TASK DIRECTIONS -
Please transcribe exactly, and only, the lines of the data below between the line holding "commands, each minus" and the line holding "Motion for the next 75", inclusive.

*** MATERIALS PROVIDED ***

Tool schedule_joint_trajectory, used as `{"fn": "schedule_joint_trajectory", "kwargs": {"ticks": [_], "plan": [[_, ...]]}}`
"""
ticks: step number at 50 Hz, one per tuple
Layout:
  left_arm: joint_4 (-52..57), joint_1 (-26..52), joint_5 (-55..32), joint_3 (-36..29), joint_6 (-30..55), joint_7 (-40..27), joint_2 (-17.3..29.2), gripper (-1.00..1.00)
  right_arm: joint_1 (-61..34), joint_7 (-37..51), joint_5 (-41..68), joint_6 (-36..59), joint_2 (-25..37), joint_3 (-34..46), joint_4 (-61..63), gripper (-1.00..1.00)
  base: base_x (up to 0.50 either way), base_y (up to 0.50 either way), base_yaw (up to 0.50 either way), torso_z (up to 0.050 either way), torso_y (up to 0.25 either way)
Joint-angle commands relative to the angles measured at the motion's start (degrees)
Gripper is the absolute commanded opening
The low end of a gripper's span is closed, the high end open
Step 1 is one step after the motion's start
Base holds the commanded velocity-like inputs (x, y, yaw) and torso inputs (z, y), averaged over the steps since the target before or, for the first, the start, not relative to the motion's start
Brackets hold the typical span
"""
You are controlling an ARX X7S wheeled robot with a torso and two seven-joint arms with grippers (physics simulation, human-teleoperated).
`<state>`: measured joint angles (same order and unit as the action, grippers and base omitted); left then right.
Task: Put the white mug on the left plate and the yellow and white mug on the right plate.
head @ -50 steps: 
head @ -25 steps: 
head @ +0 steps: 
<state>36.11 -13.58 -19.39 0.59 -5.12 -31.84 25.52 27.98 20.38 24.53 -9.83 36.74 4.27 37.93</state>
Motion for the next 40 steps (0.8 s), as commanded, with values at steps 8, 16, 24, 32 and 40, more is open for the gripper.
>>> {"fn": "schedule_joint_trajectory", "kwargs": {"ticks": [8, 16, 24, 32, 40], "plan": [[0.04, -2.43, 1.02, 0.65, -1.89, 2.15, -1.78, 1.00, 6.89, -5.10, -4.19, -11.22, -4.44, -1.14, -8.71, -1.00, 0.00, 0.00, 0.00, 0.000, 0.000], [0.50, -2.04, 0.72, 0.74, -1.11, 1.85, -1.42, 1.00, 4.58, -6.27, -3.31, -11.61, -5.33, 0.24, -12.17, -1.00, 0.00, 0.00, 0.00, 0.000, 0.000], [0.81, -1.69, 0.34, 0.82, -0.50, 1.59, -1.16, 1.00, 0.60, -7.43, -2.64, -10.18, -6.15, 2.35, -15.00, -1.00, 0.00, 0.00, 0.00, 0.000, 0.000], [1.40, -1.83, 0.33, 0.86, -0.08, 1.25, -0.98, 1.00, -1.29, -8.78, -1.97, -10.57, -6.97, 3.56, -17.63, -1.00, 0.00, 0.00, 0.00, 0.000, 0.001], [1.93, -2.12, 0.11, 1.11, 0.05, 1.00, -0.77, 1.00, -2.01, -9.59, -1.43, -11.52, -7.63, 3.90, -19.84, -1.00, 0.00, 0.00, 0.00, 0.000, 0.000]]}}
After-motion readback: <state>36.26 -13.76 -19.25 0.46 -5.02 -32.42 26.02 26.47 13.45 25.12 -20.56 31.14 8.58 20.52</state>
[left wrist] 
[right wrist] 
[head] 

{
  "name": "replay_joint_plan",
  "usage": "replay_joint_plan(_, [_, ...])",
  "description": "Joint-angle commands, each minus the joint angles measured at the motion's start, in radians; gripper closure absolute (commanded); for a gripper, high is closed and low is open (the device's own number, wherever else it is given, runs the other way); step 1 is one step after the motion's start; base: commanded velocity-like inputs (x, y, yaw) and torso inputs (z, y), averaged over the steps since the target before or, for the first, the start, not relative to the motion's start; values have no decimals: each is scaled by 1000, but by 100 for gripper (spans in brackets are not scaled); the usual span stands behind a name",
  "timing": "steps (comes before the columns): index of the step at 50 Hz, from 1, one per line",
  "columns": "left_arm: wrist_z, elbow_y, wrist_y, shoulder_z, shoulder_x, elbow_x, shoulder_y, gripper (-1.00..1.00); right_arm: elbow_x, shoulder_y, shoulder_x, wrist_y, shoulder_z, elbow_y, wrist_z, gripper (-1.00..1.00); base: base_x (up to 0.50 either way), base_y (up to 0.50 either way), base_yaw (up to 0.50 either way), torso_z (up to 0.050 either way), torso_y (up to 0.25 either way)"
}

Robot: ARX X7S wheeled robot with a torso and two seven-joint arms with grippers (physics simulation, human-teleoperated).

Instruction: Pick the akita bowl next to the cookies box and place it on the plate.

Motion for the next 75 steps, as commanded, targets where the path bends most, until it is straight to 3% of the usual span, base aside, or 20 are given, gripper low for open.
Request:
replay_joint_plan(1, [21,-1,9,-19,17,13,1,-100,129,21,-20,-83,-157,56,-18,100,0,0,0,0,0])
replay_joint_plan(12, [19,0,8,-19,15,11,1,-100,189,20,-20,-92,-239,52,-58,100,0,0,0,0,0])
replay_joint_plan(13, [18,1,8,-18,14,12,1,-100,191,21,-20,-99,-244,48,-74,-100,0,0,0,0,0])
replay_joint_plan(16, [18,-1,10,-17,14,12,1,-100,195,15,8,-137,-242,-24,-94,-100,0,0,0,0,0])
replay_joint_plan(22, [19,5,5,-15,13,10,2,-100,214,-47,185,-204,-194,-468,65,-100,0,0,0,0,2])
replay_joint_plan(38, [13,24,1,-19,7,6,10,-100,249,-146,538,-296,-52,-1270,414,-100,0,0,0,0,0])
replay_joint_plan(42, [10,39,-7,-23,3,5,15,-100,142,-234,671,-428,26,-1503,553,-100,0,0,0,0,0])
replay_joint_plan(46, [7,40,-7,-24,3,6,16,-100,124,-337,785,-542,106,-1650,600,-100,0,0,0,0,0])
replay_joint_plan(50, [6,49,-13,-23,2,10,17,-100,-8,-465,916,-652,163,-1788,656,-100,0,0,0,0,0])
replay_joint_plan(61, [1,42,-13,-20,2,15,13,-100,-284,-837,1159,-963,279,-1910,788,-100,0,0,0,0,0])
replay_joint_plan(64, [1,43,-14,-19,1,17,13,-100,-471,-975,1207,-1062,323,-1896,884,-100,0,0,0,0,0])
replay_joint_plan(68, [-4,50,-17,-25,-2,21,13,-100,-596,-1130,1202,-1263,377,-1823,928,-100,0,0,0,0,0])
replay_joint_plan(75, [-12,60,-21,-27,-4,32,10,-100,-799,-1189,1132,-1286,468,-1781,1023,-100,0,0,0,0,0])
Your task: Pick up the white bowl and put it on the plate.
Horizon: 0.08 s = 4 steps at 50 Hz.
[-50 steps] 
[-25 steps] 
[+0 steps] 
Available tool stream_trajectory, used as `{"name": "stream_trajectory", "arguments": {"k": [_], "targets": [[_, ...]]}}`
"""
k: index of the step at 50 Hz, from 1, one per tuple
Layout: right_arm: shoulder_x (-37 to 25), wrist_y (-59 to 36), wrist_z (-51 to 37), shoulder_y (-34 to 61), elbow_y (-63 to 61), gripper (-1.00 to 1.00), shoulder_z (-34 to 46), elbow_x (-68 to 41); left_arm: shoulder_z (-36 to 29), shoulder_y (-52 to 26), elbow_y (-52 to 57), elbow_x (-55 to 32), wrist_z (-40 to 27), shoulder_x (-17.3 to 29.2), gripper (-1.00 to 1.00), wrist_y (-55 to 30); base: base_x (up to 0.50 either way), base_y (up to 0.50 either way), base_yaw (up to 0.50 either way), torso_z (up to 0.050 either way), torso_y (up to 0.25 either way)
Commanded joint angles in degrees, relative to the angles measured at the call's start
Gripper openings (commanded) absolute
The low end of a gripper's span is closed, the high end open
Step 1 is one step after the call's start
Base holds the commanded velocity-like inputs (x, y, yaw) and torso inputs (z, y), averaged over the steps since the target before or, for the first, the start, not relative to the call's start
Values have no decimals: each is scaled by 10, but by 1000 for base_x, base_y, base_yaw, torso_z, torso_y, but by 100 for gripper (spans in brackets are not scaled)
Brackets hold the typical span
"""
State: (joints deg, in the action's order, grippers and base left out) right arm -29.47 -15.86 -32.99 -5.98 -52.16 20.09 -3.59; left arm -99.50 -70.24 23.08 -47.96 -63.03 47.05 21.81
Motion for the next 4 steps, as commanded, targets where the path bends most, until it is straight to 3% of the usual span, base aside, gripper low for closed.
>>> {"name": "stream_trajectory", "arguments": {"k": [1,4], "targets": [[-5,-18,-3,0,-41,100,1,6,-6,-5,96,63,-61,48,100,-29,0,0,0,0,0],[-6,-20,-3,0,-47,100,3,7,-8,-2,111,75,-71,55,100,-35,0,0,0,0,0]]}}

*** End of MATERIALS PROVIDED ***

ANSWER SECTION -
  "description": "Joint-angle commands, each minus the joint angles measured at the motion's start, in radians; gripper closure absolute (commanded); for a gripper, high is closed and low is open (the device's own number, wherever else it is given, runs the other way); step 1 is one step after the motion's start; base: commanded velocity-like inputs (x, y, yaw) and torso inputs (z, y), averaged over the steps since the target before or, for the first, the start, not relative to the motion's start; values have no decimals: each is scaled by 1000, but by 100 for gripper (spans in brackets are not scaled); the usual span stands behind a name",
  "timing": "steps (comes before the columns): index of the step at 50 Hz, from 1, one per line",
  "columns": "left_arm: wrist_z, elbow_y, wrist_y, shoulder_z, shoulder_x, elbow_x, shoulder_y, gripper (-1.00..1.00); right_arm: elbow_x, shoulder_y, shoulder_x, wrist_y, shoulder_z, elbow_y, wrist_z, gripper (-1.00..1.00); base: base_x (up to 0.50 either way), base_y (up to 0.50 either way), base_yaw (up to 0.50 either way), torso_z (up to 0.050 either way), torso_y (up to 0.25 either way)"
}

Robot: ARX X7S wheeled robot with a torso and two seven-joint arms with grippers (physics simulation, human-teleoperated).

Instruction: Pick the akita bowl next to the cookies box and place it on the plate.

Motion for the next 75 steps, as commanded, targets where the path bends most, until it is straight to 3% of the usual span, base aside, or 20 are given, gripper low for open.

There is nothing more to add to the answer.